Identify when it is appropriate to analyse data sets using Pearson’s chi-squared test, Fisher’s exact test, or McNemar’s test
These three tests are all used for categorical data analysis
1) Pearson’s Chi-Squired Test:
- This test is used when you want to determine if there’s an association between two categorical variables in a sample
- The data are usually displayed in a contingency table
- The test is most accurate when sample sizes are large, and all expected cell frequencies are at least 5
- Example: Suppose you conducted a survey asking people about their preference for cats or dogs and their living conditions (apartment or house). You want to see if living conditions and pet preferences are independent. A Chi-squared test would be suitable
2) Fisher’s Exact Test:
- Fisher’s exact test is used when sample sizes are small, and many cells of your contingency table have expected frequencies less than 5
- Fisher’s Exact Test is often used for 2x2 tables but can be used for larger tables as well
- Example: You’re studying a rare disease and you’ve collected data on whether 20 patients smoke or not and whether they have the disease or not. Because of the small sample size and potentially low expected cell counts, you might use Fisher’s exact test to determine if smoking and disease are independent
3) McNemar’s Test:
- This test is used for paired nominal data
- it’s suitable when you have two related categorical variables and want to see if the proportions of categories differ for the two variables
- Example: You ask a group of people at the start of the year if they are smokers or non-smokers, then you ask them again at the end of the year after a public health campaign. You want to see if the campaign affected smoking rates. Since the data is paired (you have two measurements for each individual), a McNemar’s test would be suitable
How would you Perform tests to assess the statistical significance of differences within data sets featuring categorical variables and interpret what the results mean (in terms of the conclusions of a specific study)
Performing the Test:
Chi-Squared Test: In software like R or SPSS, you’d first enter your data in a contingency table format, where each cell represents the frequency of each category combination. Then you’d select to perform the Chi-Squared Test, which would return a Chi-Squared statistic and a p-value
Fish’s Exact Test: Similar to the Chi-Squared Test, you’d enter your data in a contingency table. If your sample sizes are small, you’d select Fisher’s Exact Test. The test would return a p-value.

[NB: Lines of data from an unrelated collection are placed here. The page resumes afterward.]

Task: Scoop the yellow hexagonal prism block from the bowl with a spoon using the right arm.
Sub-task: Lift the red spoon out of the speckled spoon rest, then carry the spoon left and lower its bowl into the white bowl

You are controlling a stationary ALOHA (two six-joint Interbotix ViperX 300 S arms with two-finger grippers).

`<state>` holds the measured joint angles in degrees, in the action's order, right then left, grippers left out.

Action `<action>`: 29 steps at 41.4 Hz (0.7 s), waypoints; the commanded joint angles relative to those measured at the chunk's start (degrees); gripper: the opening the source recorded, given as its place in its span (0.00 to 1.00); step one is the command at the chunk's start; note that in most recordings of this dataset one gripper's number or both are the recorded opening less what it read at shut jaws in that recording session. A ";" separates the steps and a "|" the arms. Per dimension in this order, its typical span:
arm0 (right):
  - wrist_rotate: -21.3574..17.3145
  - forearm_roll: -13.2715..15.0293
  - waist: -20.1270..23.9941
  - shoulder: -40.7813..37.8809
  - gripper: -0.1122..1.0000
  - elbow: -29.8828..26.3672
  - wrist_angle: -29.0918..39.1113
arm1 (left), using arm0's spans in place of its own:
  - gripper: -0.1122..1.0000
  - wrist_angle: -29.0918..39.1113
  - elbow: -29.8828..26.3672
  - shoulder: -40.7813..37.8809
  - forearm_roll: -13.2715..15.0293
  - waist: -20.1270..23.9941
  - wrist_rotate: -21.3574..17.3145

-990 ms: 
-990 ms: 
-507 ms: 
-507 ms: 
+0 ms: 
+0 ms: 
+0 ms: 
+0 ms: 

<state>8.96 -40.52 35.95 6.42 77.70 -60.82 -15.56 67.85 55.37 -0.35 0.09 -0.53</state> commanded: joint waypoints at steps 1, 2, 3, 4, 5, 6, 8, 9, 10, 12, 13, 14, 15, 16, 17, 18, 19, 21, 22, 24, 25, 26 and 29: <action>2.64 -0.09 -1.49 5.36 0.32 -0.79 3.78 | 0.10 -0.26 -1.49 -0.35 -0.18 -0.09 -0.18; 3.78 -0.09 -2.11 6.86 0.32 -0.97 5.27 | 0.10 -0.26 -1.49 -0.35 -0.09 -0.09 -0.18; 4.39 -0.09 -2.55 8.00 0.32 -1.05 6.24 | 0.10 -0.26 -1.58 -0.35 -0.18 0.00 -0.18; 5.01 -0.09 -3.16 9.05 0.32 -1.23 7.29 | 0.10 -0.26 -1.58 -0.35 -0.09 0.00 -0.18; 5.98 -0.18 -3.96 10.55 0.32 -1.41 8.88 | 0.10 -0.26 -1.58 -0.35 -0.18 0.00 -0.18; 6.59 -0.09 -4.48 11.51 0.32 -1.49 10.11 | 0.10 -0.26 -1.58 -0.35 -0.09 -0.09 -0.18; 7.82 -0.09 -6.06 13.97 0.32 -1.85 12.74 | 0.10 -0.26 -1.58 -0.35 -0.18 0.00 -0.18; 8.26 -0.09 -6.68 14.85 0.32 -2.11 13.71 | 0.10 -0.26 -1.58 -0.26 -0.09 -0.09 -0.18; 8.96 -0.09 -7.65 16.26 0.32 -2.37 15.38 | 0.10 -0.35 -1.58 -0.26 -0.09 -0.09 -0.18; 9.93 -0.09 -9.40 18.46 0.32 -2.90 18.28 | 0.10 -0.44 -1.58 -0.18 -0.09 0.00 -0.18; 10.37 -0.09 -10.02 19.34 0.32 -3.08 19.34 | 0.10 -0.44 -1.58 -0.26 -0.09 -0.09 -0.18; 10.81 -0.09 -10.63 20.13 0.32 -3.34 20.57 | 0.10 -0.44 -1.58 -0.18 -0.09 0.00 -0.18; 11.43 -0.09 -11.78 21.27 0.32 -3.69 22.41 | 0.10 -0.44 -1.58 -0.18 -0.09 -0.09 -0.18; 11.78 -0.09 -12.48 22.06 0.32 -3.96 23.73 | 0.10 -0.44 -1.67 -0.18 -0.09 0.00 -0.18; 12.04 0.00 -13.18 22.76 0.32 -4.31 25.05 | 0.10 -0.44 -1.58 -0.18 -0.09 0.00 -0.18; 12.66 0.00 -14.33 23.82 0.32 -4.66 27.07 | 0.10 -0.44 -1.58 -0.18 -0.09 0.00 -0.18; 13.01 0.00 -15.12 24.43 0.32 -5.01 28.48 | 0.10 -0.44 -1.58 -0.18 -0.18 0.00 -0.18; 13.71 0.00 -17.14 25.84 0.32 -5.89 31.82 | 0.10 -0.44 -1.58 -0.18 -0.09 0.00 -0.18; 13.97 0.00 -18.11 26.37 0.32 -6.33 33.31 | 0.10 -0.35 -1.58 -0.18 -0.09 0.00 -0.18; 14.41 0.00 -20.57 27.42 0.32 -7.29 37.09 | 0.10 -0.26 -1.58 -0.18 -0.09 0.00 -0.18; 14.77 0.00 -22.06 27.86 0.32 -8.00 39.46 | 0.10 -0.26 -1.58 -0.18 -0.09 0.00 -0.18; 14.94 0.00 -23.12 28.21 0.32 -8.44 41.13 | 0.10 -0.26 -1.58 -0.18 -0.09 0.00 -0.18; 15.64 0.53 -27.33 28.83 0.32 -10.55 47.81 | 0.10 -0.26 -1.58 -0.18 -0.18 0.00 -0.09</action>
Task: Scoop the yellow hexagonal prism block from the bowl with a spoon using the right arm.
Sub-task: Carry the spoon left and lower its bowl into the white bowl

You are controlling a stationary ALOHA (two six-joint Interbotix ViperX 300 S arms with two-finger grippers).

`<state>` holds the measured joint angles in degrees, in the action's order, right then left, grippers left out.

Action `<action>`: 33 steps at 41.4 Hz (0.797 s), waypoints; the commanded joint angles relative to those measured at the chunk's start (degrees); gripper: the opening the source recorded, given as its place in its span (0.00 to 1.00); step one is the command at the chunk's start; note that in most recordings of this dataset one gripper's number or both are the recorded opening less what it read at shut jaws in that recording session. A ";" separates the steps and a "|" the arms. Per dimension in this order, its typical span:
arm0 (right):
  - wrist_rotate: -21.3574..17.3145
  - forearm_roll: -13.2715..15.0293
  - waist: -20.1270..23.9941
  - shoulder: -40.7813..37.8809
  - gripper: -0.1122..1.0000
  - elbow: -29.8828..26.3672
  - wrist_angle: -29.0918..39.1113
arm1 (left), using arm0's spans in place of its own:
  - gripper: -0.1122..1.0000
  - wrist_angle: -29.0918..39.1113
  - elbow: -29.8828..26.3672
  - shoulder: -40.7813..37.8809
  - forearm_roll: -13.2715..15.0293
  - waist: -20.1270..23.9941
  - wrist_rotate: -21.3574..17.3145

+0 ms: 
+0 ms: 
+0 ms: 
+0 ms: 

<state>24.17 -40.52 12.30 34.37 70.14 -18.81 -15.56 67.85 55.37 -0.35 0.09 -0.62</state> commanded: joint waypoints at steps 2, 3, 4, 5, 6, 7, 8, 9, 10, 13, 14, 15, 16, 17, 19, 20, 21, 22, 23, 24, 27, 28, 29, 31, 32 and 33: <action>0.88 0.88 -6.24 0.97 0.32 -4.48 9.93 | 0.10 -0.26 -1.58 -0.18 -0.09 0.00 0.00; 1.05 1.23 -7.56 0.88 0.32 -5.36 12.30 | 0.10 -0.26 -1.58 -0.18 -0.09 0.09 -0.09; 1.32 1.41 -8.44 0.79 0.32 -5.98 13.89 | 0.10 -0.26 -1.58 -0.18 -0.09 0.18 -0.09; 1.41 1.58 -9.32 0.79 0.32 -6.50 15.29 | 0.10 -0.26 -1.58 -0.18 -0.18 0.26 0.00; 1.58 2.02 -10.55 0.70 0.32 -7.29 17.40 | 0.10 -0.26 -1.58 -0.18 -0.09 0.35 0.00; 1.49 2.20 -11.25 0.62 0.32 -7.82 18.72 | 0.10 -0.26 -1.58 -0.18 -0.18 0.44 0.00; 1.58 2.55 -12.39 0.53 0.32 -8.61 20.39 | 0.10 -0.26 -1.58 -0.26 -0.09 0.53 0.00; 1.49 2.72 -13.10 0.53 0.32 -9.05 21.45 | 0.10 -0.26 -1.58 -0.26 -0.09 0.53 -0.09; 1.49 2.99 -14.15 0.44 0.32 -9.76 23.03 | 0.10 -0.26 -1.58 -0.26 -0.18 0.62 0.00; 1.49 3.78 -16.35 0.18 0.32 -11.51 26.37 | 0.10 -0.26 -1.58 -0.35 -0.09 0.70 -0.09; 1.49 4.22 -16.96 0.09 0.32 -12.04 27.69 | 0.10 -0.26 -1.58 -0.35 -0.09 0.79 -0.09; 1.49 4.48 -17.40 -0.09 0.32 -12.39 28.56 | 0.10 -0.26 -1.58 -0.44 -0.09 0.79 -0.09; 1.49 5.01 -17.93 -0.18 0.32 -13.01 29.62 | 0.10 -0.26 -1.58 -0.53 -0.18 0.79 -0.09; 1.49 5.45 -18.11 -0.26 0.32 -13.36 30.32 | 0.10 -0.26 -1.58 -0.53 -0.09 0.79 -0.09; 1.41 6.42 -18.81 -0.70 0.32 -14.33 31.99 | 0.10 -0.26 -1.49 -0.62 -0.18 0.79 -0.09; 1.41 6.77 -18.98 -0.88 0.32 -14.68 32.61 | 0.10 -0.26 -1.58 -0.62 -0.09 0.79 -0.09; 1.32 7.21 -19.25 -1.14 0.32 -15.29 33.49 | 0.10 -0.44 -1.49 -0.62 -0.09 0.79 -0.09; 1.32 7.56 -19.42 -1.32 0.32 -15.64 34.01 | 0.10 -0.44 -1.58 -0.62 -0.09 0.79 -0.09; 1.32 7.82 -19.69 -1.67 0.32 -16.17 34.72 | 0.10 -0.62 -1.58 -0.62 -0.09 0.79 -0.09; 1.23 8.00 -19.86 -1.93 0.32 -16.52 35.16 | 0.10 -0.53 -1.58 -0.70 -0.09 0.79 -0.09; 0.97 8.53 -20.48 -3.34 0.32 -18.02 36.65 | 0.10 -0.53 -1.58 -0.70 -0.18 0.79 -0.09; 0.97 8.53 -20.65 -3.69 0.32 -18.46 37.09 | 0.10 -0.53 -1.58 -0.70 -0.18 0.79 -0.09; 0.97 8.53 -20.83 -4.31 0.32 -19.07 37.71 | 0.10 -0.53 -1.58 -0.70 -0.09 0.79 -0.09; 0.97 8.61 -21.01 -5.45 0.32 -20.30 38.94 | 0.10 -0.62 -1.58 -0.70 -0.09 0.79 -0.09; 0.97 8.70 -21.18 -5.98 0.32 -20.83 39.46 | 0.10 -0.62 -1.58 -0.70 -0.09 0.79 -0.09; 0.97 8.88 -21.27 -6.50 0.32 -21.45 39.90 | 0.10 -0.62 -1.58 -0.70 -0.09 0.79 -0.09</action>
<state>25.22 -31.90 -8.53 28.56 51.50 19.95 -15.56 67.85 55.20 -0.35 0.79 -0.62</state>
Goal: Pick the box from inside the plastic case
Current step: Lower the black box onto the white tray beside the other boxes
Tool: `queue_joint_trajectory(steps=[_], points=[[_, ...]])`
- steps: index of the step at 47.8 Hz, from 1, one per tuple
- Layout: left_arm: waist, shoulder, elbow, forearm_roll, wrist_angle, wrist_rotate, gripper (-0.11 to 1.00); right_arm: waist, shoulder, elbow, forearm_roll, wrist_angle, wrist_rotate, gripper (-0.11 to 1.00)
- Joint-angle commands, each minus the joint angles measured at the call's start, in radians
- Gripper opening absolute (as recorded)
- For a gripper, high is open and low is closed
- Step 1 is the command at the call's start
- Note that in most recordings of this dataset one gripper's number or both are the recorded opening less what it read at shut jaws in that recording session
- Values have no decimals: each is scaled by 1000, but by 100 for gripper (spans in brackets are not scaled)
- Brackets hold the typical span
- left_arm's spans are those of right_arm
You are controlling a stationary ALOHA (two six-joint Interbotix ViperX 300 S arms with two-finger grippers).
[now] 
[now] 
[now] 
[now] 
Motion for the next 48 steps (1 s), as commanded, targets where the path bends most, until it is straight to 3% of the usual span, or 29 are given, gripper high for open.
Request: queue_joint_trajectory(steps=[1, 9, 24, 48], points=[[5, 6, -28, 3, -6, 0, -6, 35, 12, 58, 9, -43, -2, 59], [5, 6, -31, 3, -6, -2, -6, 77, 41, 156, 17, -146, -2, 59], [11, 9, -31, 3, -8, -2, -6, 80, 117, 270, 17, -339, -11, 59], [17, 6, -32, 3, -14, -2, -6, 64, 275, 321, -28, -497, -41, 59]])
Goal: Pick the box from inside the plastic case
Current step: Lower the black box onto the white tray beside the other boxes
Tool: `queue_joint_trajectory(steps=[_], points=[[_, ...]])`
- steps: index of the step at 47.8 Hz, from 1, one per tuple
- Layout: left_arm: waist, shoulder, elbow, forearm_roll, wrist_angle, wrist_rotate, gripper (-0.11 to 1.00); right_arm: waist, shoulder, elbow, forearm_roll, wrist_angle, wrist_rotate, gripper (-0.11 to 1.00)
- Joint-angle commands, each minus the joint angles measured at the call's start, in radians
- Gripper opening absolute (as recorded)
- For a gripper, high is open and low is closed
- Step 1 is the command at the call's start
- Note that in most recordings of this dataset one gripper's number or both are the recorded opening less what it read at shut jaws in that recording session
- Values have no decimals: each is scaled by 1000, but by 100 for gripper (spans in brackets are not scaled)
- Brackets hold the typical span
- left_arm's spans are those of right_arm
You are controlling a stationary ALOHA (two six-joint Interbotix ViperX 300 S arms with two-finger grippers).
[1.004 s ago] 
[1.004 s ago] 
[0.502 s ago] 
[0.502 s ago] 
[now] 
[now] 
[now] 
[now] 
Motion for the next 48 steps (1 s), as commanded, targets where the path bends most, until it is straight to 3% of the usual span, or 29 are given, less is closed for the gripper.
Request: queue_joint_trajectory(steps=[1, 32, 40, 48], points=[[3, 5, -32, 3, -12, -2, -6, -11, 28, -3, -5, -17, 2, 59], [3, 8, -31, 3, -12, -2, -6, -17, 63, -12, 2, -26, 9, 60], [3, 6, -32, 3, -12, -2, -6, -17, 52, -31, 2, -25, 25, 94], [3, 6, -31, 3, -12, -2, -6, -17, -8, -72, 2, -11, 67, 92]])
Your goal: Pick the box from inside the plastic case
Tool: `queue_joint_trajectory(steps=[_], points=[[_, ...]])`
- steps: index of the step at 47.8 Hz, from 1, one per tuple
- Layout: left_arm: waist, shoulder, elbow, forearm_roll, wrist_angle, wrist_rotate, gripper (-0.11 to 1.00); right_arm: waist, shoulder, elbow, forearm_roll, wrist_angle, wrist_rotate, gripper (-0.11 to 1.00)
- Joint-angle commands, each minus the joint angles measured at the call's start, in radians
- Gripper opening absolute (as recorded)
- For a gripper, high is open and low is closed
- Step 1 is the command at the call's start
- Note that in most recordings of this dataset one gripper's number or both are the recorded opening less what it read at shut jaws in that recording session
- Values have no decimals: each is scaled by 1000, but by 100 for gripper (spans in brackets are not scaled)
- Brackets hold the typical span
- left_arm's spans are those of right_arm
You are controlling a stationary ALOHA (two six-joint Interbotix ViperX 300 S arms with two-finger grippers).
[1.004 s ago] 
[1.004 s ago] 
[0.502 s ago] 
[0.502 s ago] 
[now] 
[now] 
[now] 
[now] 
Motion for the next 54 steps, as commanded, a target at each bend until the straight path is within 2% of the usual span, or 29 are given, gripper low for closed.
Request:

McNemar’s Test: For paired categorical data, you’d again enter your data in a contingency table, reflecting the before and after (or paired) responses. Then you’d select to perform McNemar’s Test, which would provide a Chi-Squared statistic and a p-value
Interpreting the Results:
In all these tests, the p-value is used to determine the statistical significance of the observed differences
- If the p-value is less than the chosen significance level (commonly 0.05), you would reject the null hypothesis and conclude there’s a statistically significant difference or association between your variables
- If the p-value is greater than the significance level, you would fail to reject the null hypothesis and conclude that you don’t have enough evidence to suggest a significant difference or association
Example:
Let’s say you conducted a study on the effect of a public health campaign on smoking habits in a small community. You collected data from 25 people before and after the campaign on whether they smoke or not (Yes/No). Here, McNemar’s test would be appropriate.
If the test returns a p-value of 0.02, you would conclude that the public health campaign had a statistically significant effect on the smoking habits of the community (given a significance level of 0.05).
However, the test doesn’t tell you the direction of the effect. For that, you would need to look at the difference in the proportion of ‘Yes’ responses before and after the campaign. If the ‘Yes’ proportion decreased, you would conclude that the campaign led to a reduction in smoking.